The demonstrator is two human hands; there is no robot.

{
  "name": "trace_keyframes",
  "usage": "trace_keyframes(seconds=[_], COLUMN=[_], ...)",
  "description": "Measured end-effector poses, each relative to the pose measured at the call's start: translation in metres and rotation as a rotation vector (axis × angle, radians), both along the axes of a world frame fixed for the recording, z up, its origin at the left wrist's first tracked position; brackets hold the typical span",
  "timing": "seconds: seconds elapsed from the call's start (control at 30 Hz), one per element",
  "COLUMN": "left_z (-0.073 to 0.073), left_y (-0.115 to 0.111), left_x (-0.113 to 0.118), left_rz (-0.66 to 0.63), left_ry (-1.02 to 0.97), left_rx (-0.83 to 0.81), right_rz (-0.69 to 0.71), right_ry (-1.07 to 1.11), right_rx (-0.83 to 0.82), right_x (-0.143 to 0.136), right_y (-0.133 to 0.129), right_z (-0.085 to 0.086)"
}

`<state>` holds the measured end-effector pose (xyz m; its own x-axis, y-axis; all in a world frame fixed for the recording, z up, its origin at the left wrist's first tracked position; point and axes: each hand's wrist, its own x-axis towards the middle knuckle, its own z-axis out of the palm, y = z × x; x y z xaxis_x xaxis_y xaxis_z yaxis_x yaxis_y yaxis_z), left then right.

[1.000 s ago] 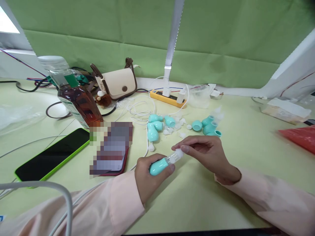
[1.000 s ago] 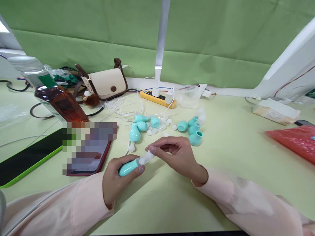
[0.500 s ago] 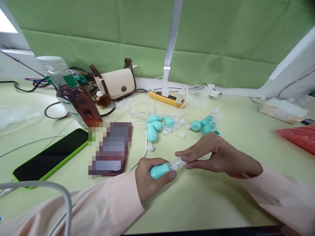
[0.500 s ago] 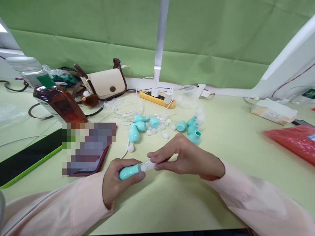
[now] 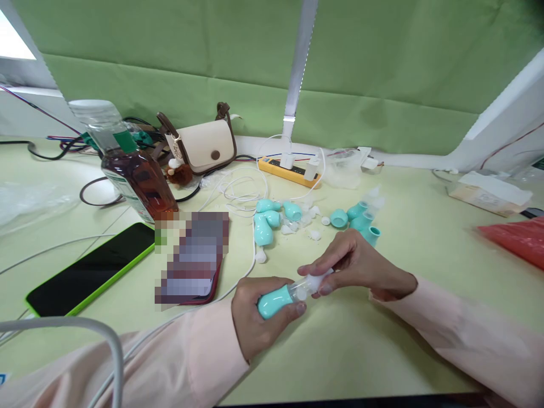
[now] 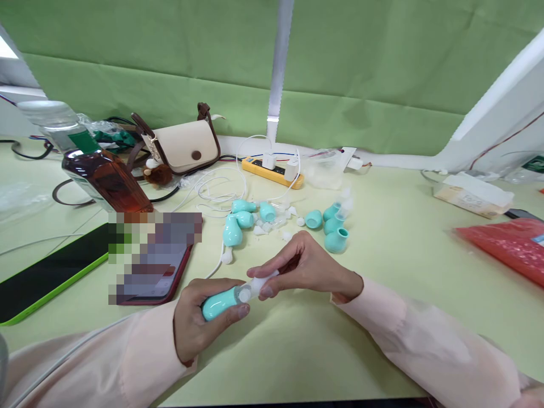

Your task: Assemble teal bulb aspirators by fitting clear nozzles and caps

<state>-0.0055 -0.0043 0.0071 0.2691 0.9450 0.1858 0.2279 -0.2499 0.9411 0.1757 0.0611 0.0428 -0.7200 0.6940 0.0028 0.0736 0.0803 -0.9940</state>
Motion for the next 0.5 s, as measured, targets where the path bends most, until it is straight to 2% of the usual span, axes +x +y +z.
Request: trace_keyframes(seconds=[0.23, 0.5], left_z=[0.000, 0.005], left_y=[-0.002, -0.001], left_x=[0.002, 0.001], left_rz=[0.130, 0.126], left_ry=[-0.008, 0.046], left_rx=[-0.082, -0.115], right_rz=[-0.126, -0.387], right_ry=[0.043, 0.059], right_rx=[-0.134, -0.124], right_x=[-0.011, -0.021], right_y=[-0.005, -0.023], right_z=[-0.010, -0.019])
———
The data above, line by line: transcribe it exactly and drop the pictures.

- **Finished exercise**
The demonstrator is two human hands; there is no robot.

{
  "name": "trace_keyframes",
  "usage": "trace_keyframes(seconds=[_], COLUMN=[_], ...)",
  "description": "Measured end-effector poses, each relative to the pose measured at the call's start: translation in metres and rotation as a rotation vector (axis × angle, radians), both along the axes of a world frame fixed for the recording, z up, its origin at the left wrist's first tracked position; brackets hold the typical span",
  "timing": "seconds: seconds elapsed from the call's start (control at 30 Hz), one per element",
  "COLUMN": "left_z (-0.073 to 0.073), left_y (-0.115 to 0.111), left_x (-0.113 to 0.118), left_rz (-0.66 to 0.63), left_ry (-1.02 to 0.97), left_rx (-0.83 to 0.81), right_rz (-0.69 to 0.71), right_ry (-1.07 to 1.11), right_rx (-0.83 to 0.82), right_x (-0.143 to 0.136), right_y (-0.133 to 0.129), right_z (-0.085 to 0.086)"
}

`<state>` holds the measured end-effector pose (xyz m; its own x-axis, y-axis; all in a world frame fixed for the recording, z up, its origin at the left wrist's first tracked position; point and axes: each hand's wrist, its own x-axis towards the middle knuckle, its own z-axis out of the palm, y = z × x; x y z xaxis_x xaxis_y xaxis_z yaxis_x yaxis_y yaxis_z), left then right.

[1.000 s ago] 
[1.000 s ago] 
[0.500 s ago] 
[0.500 s ago] 
[now] 
[now] 

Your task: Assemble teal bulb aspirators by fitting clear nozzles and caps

<state>-0.0055 -0.0043 0.0071 0.2691 0.9450 0.1858 0.2279 -0.2499 0.9411 0.1757 0.0611 0.0428 -0.7200 0.6940 0.0028 0.0736 0.0803 -0.9940</state>
Motion for the next 0.5 s, as measured, targets where the path bends most, until it is straight to 2% of the usual span, axes +x +y +z.
Request: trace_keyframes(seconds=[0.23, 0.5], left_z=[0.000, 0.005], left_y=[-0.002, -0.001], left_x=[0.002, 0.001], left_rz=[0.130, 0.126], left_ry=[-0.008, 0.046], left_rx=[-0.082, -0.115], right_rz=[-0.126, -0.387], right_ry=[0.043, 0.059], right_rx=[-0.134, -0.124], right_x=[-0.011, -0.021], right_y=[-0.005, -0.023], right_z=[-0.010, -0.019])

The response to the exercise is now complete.